Frank Mitchell's recent blog on the influence of Native Dancer (read here)reminded me of the story behind the great gray son of Polynesian.
My house at Pillar Stud, which I managed during the 1980s was located on what had once been Gallagher Stud, and I lived in what was known as Gallagher House. Gallagher was directly across Russell Cave Pike from Dan and Alice Scott's farm. Dan was the son of Harrie B. Scott Sr., manager of Faraway Farm, where Man o' War and War Admiral stood, for the Riddle and Jeffords families. In the 1940s and '50s Dan and Alice, both wonderful people, boarded Alfred G. Vanderbilt's mares, including Native Dancer's dam Geisha, by Discovery.
Alfred Vanderbilt had purchased Discovery as a three-year-old in 1934, and he developed into one of the best horses of the Depressioin era, gaining renown as a great weight carrier and earning Horse of the Year honors in 1935. Discovery was a good but far from great sire of racehorses, but his daughters eventually occupied a unique place in Thoroughbred breeding history as the dams of top racehorses and/or sires Native Dancer, Bold Ruler, Intentionally, Traffic Judge, Hasty Road, and Bed o' Roses.
Discovery was Vanderbilt's foundation sire, and, as a result, Vanderbilt's self-confessed breeding strategy was to breed a Discovery mare to anything. Didn't matter very much to him.

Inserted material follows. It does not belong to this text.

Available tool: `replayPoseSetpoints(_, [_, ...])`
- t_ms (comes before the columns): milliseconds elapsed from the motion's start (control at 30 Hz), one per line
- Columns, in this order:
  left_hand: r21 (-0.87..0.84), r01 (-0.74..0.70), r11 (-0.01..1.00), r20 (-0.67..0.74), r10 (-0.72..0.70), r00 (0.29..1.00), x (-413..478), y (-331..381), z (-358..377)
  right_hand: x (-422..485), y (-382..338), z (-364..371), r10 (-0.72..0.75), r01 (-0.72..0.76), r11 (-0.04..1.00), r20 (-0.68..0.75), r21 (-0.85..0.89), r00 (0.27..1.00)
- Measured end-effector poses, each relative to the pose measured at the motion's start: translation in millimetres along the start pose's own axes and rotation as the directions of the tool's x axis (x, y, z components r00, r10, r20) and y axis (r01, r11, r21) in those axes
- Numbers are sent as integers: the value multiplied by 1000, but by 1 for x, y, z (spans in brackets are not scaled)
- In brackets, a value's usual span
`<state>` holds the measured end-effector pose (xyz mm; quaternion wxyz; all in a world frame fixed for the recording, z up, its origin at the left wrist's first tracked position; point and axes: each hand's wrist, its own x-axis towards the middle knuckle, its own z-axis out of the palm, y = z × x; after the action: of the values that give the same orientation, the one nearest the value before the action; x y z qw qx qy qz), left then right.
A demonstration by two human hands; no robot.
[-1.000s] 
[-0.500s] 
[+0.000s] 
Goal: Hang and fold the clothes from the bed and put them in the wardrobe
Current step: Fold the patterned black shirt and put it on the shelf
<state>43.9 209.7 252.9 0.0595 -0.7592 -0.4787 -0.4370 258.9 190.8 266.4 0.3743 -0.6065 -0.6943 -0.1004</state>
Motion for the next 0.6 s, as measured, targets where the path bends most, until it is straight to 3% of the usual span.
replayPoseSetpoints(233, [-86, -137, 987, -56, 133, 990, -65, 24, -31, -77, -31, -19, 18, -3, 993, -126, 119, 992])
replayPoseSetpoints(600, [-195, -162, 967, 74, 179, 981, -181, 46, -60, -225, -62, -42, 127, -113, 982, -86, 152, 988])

Vanderbilt's maiden winner Geisha produced the decent filly and good producer Orientation, by Questionnaire, in her first season at stud, but she had been difficult to load on the van to take her down Iron Works Pike to Greentree Stud where Questionnaire stood. She was scheduled to go back to Questionnaire in her second season at stud, but she categorically refused to get on the van and could not be covered.
As it happened, Vanderbilt's cousin Gertie Widener stood her 1945 Preakness winner and '47 champion sprinter Polynesian at Gallagher Stud, then owned by Ira Drymon and his son Jimmy, who managed Mrs. Widener's mares. Since Polynesian was a first class racehorse, an excellent specimen, and right across the road, Dan Scott suggested to Ralph Kercheval, Vanderbilt's manager, that Geisha should be walked across Russell Cave Pike and covered by Polynesian, instead of risking life and limb to get her on a van.
The result, of course, was Native Dancer.
When I lived at Gallagher House during the 1980s, I bought a gelding by Crimson Satan out of Raise a Pocket, by Raise a Native, as a riding horse for my daughter Cassie. Named Satan's Pocket, he had been useless as a racehorse because of a breathing problem. Satan's Pocket was not a big horse, but he looked very much like his maternal grandsire Raise a Native, Native Dancer's best sire son.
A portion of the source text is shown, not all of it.